ドローン巡視による立入禁止区域の避難港、退避舎の様子
ドローン巡視による、大雨などで砂浜に流れついた流木の様子

3.今後の取り組み
 今回の実証を踏まえて、鹿児島ドローンビジネス創出コンソーシアムとして、湾岸の安心・安全の向上を目指した地域課題の解決や鹿児島の資源を生かした地域特色による地域経済の活性化に貢献できるようなビジネスモデルの創出に寄与してまいります。
※本実証は、自律飛行型ドローンを活用したビジネスモデルの創出に向け、県が支援する「地域課題解決型ドローン実証実験補助金」に鹿児島ドローンビジネス創出コンソーシアムの構成員として提案し、2023年6月16日に採択されたことを受けて実施するものです。

以上

資料

(注1)スマートドローン
スマートドローンはKDDIの携帯通信ネットワークに対応したドローンで、KDDIスマートドローン株式会社の登録商標です。ドローンの遠隔自律飛行に必要な基本ツール「運航管理システム」「クラウド」「モバイル通信」をまとめた「4G LTEパッケージ」によってドローンの遠隔操作・映像のリアルタイム共有を可能にいたします。詳細はホームページ(https://smartdrone.kddi.com/)をご参照ください。
(注2)DJI Matrice 300 RTK(モバイル通信アタッチメント搭載)
「Matrice 300 RTK」にモバイル通信可能なアタッチメントを搭載。搭載することでスマートドローンの運航管理システムを利用することができ、遠隔操縦による自律飛行を実現します。
(注3)G6.0&Nest
ドローンの自動充電が可能なポートとドローンがセットになっており、モバイル通信を用いた運航管理システムで制御することにより、遠隔操縦による自律飛行を実現します。
(注4)スマートドローンツールズ
ドローンの遠隔自律飛行に必要な基本ツールをまとめた「4G LTEパッケージ」に、利用シーンに合ったオプションを組み合わせて利用できるサービス。「4G LTEパッケージ」は、全国どこからでもドローンの遠隔操作・映像のリアルタイム共有を可能とする「運航管理システム」や、撮影したデータを管理する「クラウド」、データ使い放題の「モバイル通信」、どのエリアでモバイル通信を用いた目視外飛行が可能か、事前に確認できる「上空モバイル通信エリアマップ」などのツールをまとめて提供しています。

【コンソーシアム構成企業】
・デュアルドローンハンドラーズ株式会社(コンソーシアム代表)
 鹿児島県鹿児島市に本社を置くドローンを用いた空撮・水中調査業務を行う会社です。
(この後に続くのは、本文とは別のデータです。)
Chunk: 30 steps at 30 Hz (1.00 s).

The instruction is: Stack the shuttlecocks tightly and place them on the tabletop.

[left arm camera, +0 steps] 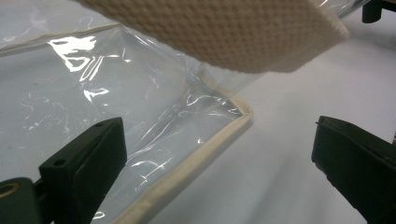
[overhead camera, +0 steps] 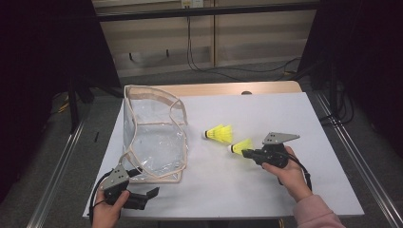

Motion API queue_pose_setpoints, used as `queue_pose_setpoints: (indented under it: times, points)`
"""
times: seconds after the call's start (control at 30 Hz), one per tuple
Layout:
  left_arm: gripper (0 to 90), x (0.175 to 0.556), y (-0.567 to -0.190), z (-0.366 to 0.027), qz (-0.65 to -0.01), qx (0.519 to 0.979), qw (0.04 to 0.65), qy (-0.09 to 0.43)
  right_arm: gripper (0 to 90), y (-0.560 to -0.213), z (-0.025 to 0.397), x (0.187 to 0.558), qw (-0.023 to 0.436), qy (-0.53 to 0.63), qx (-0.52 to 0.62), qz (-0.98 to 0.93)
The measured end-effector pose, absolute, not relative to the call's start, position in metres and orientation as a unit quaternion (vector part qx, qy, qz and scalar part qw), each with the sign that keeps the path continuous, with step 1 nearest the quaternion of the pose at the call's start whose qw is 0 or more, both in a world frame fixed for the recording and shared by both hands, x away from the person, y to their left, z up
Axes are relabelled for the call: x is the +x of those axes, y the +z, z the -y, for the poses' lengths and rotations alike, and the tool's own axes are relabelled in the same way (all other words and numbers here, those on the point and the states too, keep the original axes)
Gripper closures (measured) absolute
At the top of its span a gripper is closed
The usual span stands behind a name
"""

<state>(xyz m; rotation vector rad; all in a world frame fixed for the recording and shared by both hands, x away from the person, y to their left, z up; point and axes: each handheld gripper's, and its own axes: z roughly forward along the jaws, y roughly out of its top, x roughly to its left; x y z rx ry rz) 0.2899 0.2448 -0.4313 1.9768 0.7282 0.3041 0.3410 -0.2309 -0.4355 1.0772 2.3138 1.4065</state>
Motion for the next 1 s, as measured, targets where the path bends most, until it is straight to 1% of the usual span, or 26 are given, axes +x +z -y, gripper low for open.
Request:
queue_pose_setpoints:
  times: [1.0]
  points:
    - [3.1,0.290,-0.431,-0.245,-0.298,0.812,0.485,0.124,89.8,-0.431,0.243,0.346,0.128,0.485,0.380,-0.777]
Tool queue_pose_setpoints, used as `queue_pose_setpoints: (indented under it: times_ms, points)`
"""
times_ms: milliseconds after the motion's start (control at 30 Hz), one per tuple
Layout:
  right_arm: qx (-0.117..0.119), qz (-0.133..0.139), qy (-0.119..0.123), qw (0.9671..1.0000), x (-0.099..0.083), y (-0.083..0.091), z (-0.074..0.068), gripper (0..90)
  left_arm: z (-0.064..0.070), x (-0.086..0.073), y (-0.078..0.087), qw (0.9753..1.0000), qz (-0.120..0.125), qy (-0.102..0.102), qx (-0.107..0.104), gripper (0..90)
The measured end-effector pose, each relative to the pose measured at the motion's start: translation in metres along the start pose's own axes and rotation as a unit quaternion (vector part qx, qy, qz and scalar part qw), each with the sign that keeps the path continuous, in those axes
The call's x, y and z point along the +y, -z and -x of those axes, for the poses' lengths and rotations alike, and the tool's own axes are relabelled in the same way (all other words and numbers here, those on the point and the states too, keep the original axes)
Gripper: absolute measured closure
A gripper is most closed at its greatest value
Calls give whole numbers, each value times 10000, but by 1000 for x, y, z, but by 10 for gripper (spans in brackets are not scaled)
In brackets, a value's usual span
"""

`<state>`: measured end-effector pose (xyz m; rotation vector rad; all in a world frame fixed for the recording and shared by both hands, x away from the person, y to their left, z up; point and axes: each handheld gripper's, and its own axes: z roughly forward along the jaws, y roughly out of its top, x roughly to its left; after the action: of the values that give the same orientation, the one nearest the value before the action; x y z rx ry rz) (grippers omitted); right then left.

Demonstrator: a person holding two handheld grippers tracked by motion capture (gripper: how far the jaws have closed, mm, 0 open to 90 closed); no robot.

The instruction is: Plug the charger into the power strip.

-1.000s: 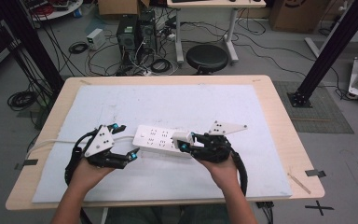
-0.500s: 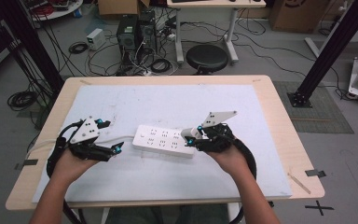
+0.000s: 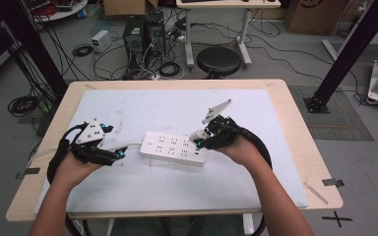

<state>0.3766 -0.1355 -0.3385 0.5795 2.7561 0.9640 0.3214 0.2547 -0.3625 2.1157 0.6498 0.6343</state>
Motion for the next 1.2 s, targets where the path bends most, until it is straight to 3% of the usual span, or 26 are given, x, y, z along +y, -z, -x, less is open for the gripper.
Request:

2019年に設立された新しい会社で、国土交通省より全国包括飛行許可承認を取得しており、安全第一の撮影サービスを提供しています。また、本業の水産業の経験を生かし、水中ドローンによる水中撮影も得意とし、海底や湖水、河川などの水中環境の調査や探索業務を行っております。鹿児島ドローンネットワーク推進協議会(https://kdnpa.jp/)の会員企業として、鹿児島県でのドローンビジネスの普及を推進しております。
*会社概要は https://ddh.jp/ をご覧ください。

・株式会社BMC(鹿児島県鹿児島市)
 錦江湾の自然と安全を護るための事業として、桜島が目前に広がる絶景スポット錦江湾でイルカクルーズの他、ナイトクルーズ、離島ツアーなど、鹿児島の魅力を存分にお楽しみいただける貸切クルーズビジネスを展開しております。
*会社概要は https://bmc-cruise.com/ をご覧ください。

・KDDIスマートドローン株式会社
 KDDIスマートドローンは、4G LTEなどのモバイル通信を用いてドローンを制御することで、安全な遠隔飛行・長距離飛行を実現するサービスの構築を行っています。ドローンによる新たなビジネスの実現や、点検・物流・監視・農業・測量などのさまざまな分野におけるお客さまのニーズに即した機動的なサービスの提供に取り組んでいます。